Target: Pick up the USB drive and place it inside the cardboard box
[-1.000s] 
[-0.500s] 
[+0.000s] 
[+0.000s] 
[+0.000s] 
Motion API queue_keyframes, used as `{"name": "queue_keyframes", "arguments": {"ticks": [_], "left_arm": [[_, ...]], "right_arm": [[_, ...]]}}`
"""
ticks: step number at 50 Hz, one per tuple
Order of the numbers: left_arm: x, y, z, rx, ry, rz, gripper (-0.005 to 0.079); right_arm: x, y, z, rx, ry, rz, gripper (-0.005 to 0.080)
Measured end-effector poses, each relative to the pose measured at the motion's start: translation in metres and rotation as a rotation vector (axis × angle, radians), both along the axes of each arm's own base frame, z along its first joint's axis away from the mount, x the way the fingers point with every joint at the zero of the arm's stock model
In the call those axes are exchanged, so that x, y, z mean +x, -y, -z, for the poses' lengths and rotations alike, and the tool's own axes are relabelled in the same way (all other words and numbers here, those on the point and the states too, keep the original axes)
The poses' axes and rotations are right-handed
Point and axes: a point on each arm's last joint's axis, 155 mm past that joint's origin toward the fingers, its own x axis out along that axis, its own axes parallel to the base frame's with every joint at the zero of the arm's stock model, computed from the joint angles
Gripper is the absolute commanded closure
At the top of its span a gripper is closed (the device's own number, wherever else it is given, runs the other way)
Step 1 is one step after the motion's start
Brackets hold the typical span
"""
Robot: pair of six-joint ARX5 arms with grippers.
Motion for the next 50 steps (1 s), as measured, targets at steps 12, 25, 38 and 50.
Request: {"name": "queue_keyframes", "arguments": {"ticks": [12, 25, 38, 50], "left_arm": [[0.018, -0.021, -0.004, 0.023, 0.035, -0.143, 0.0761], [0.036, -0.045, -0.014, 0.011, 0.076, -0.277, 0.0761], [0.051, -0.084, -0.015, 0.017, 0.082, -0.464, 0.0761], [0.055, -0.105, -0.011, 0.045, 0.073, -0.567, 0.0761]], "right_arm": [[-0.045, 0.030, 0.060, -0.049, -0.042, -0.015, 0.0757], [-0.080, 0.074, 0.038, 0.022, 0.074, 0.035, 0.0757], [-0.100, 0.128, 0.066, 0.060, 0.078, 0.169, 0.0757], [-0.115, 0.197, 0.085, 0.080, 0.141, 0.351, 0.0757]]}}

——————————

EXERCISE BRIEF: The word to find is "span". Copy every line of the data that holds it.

ANSWER SPACE:
At the top of its span a gripper is closed (the device's own number, wherever else it is given, runs the other way)
Brackets hold the typical span

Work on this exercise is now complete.